Foto: RL Hevia
Texto: Redacción Cuba Noticias 360
La orden de Máximo Gómez en medio del fragor de Dos Ríos retumbó en los oídos del Apóstol como un mazazo: “Hágase usted atrás, Martí, no es ahora este su puesto”. Tras décadas aunando voluntades para la causa de la libertad, el Delegado del Partido Revolucionario Cubano estaba ansioso por sacudirse el estigma del civilismo que padecía por ser un hombre de letras.
Horas antes, incluso, había arengado a las tropas reunidas y les enardeció el espíritu: “Por Cuba estoy dispuesto a dejarme clavar en la cruz”, les había dicho, una frase que, a la postre, resultaría premonitoria.
De modo que desoyó el mandato del General en Jefe del Ejército Libertador en un acto de rebeldía que terminó en tragedia: en aquel enfrentamiento “mal preparado”, como reconociera años más tarde el propio Gómez, perdió la vida el único hombre capaz de atizar los rescoldos casi apagados de la guerra grande.
La del 19 de mayo no sería, sin embargo, la primera desavenencia entre ambos. En 1884, cuando se separó del Plan Gómez-Maceo, Martí había apuntado en carta al dominicano: “Un pueblo no se funda, General, como se manda un campamento”.
Con el Titán de Bronce, las discrepancias apenas se disiparon, al punto de que ya en los campos de Cuba libre, Martí describió en su diario de campaña, refiriéndose a la reunión que los tres jefes sostuvieron en La Mejorana: “Maceo y Gómez hablan bajo, cerca de mí (…). No puedo desenredarle a Maceo la conversación: ‘¿pero usted se queda conmigo o se va con Gómez?’. Y me habla, cortándome las palabras, como si fuese yo la continuación del gobierno leguleyo, y su representante”.
En aquella reunión de rencores mal zanjados, Martí terminó de convencerse de la necesidad impostergable “de sacudir el cargo, con que se me intenta marcar, de defensor ciudadanesco de las trabas hostiles al movimiento militar”. Tenía que probarse en combate.
“Ya estoy todos los días en peligro de dar mi vida por mi país y por mi deber”, había escrito en carta a su amigo Manuel Mercado el 18 de mayo, pero semejante frase en modo alguno revelaba predisposición al suicidio, como han sugerido ciertos historiadores.
“Suponer que fue un suicidio es una especulación que va contra los principios de Martí, contra sus concepciones filosóficas —ha declarado a la prensa Luis Toledo Sande, estudioso de la obra martiana y autor de la biografía Cesto de llamas—. La existencia que estaba dedicando a la Patria no iba a dilapidarla de esa manera. Sobre la muerte, incluso, había escrito: Ah, muerte generosa, muerte amiga, nunca vengas”.

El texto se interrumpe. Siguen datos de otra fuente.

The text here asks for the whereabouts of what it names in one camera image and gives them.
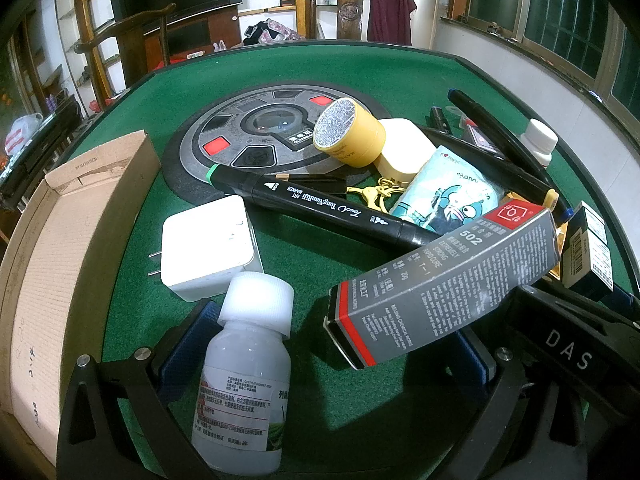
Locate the maroon cloth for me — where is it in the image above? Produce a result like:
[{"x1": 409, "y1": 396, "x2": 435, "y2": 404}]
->
[{"x1": 367, "y1": 0, "x2": 417, "y2": 46}]

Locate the black curved band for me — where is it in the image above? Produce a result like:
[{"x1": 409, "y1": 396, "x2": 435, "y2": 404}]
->
[{"x1": 422, "y1": 127, "x2": 551, "y2": 201}]

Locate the carved wooden chair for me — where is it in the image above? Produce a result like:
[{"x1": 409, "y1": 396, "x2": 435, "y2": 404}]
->
[{"x1": 302, "y1": 0, "x2": 373, "y2": 42}]

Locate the dark wooden armchair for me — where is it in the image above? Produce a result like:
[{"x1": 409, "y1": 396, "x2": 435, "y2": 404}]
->
[{"x1": 75, "y1": 4, "x2": 178, "y2": 106}]

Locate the small black clip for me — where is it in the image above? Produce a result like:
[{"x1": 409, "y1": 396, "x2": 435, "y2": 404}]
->
[{"x1": 430, "y1": 106, "x2": 452, "y2": 134}]

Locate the white charger adapter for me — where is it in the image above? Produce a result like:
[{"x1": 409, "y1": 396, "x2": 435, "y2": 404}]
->
[{"x1": 148, "y1": 195, "x2": 264, "y2": 303}]

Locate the yellow keyring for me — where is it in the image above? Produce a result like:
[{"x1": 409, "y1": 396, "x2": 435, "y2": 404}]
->
[{"x1": 346, "y1": 176, "x2": 406, "y2": 211}]

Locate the yellow tape roll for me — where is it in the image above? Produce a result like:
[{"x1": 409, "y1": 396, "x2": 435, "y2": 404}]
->
[{"x1": 313, "y1": 98, "x2": 387, "y2": 168}]

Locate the black box white label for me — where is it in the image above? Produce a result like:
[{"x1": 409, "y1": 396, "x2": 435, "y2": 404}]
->
[{"x1": 560, "y1": 201, "x2": 615, "y2": 291}]

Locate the window with wooden frame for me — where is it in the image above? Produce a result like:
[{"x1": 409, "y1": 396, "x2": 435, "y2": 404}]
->
[{"x1": 447, "y1": 0, "x2": 640, "y2": 111}]

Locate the long black pen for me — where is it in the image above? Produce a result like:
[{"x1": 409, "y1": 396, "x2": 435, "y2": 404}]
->
[{"x1": 446, "y1": 88, "x2": 573, "y2": 222}]

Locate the round grey table panel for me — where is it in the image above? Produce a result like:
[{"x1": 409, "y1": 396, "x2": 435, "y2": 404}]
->
[{"x1": 161, "y1": 85, "x2": 396, "y2": 201}]

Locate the black marker green end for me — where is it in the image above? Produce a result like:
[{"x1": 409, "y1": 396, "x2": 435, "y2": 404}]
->
[{"x1": 206, "y1": 162, "x2": 441, "y2": 251}]

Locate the small white bottle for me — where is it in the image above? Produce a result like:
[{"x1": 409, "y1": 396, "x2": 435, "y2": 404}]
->
[{"x1": 517, "y1": 118, "x2": 559, "y2": 168}]

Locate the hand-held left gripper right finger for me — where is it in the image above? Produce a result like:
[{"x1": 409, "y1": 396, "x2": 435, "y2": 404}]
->
[{"x1": 452, "y1": 327, "x2": 591, "y2": 480}]

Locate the gold foil packet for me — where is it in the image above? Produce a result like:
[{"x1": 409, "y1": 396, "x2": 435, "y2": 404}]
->
[{"x1": 506, "y1": 188, "x2": 561, "y2": 211}]

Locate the cream earbuds case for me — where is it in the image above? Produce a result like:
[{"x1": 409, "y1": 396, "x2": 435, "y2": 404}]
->
[{"x1": 372, "y1": 117, "x2": 438, "y2": 181}]

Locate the white plastic bottle red label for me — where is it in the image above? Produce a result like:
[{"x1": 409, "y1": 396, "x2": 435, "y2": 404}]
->
[{"x1": 191, "y1": 272, "x2": 295, "y2": 473}]

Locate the cartoon tissue packet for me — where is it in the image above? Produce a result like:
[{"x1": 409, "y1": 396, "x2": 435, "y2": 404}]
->
[{"x1": 389, "y1": 145, "x2": 508, "y2": 236}]

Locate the pile of clothes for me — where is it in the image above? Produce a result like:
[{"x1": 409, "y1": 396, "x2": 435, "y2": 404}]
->
[{"x1": 243, "y1": 19, "x2": 303, "y2": 45}]

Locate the small shiny box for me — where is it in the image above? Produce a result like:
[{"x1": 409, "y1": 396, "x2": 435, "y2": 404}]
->
[{"x1": 462, "y1": 122, "x2": 501, "y2": 155}]

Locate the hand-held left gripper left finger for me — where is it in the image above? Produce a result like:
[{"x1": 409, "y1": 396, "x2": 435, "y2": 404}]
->
[{"x1": 56, "y1": 299, "x2": 223, "y2": 480}]

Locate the black lipstick tube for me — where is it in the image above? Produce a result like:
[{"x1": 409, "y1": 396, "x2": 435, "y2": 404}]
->
[{"x1": 275, "y1": 172, "x2": 348, "y2": 197}]

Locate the grey glue box red end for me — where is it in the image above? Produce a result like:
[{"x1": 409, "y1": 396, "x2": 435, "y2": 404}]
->
[{"x1": 324, "y1": 201, "x2": 562, "y2": 371}]

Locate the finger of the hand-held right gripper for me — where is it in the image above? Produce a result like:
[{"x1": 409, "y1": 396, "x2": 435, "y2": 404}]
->
[{"x1": 504, "y1": 282, "x2": 640, "y2": 397}]

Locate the brown cardboard box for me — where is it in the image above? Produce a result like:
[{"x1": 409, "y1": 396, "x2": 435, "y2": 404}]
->
[{"x1": 0, "y1": 130, "x2": 162, "y2": 468}]

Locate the white plastic bag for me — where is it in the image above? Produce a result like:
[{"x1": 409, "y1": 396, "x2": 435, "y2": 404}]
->
[{"x1": 5, "y1": 114, "x2": 43, "y2": 156}]

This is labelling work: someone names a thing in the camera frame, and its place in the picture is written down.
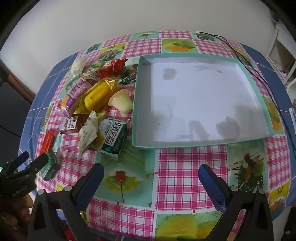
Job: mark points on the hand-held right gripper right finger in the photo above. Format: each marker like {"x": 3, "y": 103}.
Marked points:
{"x": 212, "y": 187}

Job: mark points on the blue grid tablecloth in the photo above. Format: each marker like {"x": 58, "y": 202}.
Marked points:
{"x": 39, "y": 97}

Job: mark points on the white bun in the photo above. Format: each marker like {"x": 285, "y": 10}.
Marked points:
{"x": 78, "y": 64}

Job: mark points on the dark wooden furniture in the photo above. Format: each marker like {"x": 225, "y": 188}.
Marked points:
{"x": 9, "y": 92}

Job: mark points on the red snack packet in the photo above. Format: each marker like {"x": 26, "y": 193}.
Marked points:
{"x": 111, "y": 69}

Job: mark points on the beige pastry packet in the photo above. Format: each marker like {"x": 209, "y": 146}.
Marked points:
{"x": 86, "y": 134}

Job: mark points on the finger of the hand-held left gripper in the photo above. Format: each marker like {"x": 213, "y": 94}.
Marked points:
{"x": 21, "y": 159}
{"x": 38, "y": 165}

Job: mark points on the teal-edged white box tray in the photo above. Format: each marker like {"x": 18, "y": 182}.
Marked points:
{"x": 196, "y": 97}

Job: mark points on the orange-red small packet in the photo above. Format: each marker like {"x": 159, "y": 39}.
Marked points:
{"x": 46, "y": 142}

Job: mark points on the pink plaid fruit tablecloth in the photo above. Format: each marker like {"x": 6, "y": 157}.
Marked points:
{"x": 180, "y": 176}

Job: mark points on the green and white cracker packet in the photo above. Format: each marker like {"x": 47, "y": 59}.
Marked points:
{"x": 113, "y": 139}

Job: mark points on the green-edged snack packet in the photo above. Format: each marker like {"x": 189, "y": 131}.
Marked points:
{"x": 92, "y": 70}

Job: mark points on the golden bread packet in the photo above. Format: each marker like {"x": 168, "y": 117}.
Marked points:
{"x": 66, "y": 105}

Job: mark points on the yellow snack packet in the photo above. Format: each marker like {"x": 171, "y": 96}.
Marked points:
{"x": 98, "y": 97}

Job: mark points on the maroon and white small packet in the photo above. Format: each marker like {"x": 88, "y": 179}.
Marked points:
{"x": 69, "y": 124}

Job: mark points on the pale yellow jelly cup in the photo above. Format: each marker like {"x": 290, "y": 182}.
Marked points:
{"x": 121, "y": 102}

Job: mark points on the person's left hand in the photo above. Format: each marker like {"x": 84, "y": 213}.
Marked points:
{"x": 19, "y": 212}

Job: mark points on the white shelf furniture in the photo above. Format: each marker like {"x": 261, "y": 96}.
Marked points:
{"x": 279, "y": 46}

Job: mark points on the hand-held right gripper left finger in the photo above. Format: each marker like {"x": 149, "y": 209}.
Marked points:
{"x": 92, "y": 183}

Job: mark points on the pink wafer roll packet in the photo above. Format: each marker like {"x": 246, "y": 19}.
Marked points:
{"x": 78, "y": 89}

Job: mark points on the green small packet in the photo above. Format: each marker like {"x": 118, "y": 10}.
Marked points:
{"x": 52, "y": 165}

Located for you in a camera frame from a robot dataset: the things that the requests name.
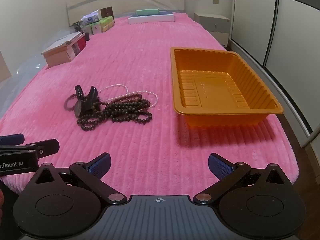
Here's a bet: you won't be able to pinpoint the brown box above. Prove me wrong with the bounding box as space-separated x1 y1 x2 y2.
100 6 114 18

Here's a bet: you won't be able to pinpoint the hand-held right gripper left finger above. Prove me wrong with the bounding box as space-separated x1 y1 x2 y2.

No podía imaginar mientras se adelantaba a la tropa que detrás de la maleza los soldados lo veían avanzar con su chaqueta y borceguíes negros, su pantalón claro y sombrero de castor: un blanco fácil; ni que la descarga cerrada iba a fulminarlo tal y como él mismo había pedido en sus versos: de cara al sol.
Cayó impactado por tres disparos. Una bala le entró por el pecho y le fracturó el puño del esternón; otra le perforó el cuello hasta salir por el lado izquierdo del labio superior; y otra lo alcanzó en un muslo.
El cubano Antonio Oliva, práctico del ejército español, alardearía luego de haber rematado a Martí mientras permanecía agonizante en el suelo, aunque su versión no ha podido ser corroborada ni desmentida. Los expertos tampoco han hallado consenso en torno a otros puntos: el orden de los disparos, los propósitos con que Martí se separó del resto de sus compañeros de armas o la probable estampida de Baconao, el caballo que le regalara José Maceo y que solía encabritarse.
Justo en el lugar del suplicio, marcado por José Rosalía Pacheco, el Generalísimo orientaría luego a los soldados cubanos que cada cual colocara una piedra en homenaje al Apóstol; sobre el túmulo, en medio del potrero, se eleva desde 1913 un obelisco que evoca —como si fuese posible olvidarlo— cuánto se perdió en Cuba aquel mediodía aciago.